Structural, optical and heat transfer characteristics of rotating [MgO+ ZrO2/PEG-H2O]h Hybrid nanofluid flow over an expanding surfaces with activation energy

Abstract

SignificanceHybrid nanofluids have garnered significant interest due to their potential for enhanced thermal and optical properties compared to their individual counterparts. AimThe aim of this research is to examine the structural, optical, and heat transfer properties of a hybrid nanofluid [MgO+ZrO2/PEG-H2O]h within a rotating system. This research integrated variable viscosity, MHD, convection, and activation energy terms into the momentum, energy, and concentration equations.
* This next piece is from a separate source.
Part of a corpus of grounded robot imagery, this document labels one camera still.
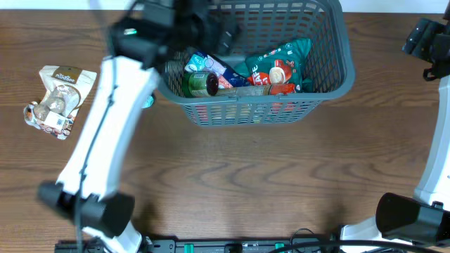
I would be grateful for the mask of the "Kleenex tissue pack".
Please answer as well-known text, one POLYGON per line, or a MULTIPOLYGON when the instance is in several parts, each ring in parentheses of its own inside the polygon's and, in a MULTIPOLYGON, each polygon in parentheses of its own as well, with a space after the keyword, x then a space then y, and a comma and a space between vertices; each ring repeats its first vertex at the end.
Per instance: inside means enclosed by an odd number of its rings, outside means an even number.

A comprehensive experimental analysis, including Fourier-transform infrared and ultraviolet visible spectroscopy, elucidates the structural arrangement, optical behavior, and thermal transport properties of the nanofluids. MethodologyThe partial differential equations that govern the system are converted into nonlinear ordinary differential equations through similarity transformations. Then, these ODEs are numerically solved by employing the Runge-Kutta-Fehlberg method in combination with a shooting procedure. FindingsThe research findings demonstrate that the rotational factor impacts skin friction differently by 2 % on x and y axes, while skin friction surges by 3.63 % in [MgO+ZrO2/PEG-H2O]h hybrid nanofluid with higher magnetic field intensity. The heat transmission rates of the [MgO+ZrO2/PEG-H2O]h hybrid nanofluid are significantly higher by 4.58 % compared to the [ZrO2/PEG-H2O]n nanofluid. The mass transfer rate of [ZrO2/PEG-H2O]n declines by 3.57 % with the rise of the activation energy factor. Utilizing spin coating, thin films of nanostructures [ZrO2/PEG-H2O]n, [MgO/PEG-H2O]n and [MgO+ZrO2/PEG-H2O]h are fabricated, resulting in films with a consistent thickness of ∼200 nm at a temperature of 25 °C. A reduction in the difference in energy bandgap values from 4.5 eV for [ZrO2/PEG-H2O]s to 5.3 eV for [MgO/PEG-H2O]n and 4.8 eV for [MgO+ZrO2/PEG-H2O]h is observed. This indicates that the [MgO+ZrO2/PEG-H2O]h hybrid nanofluid yields an appropriate bandgap compared to individual nanofluids because hybrid nanofluids can lead to synergistic mechanisms that elevate their electronic attributes.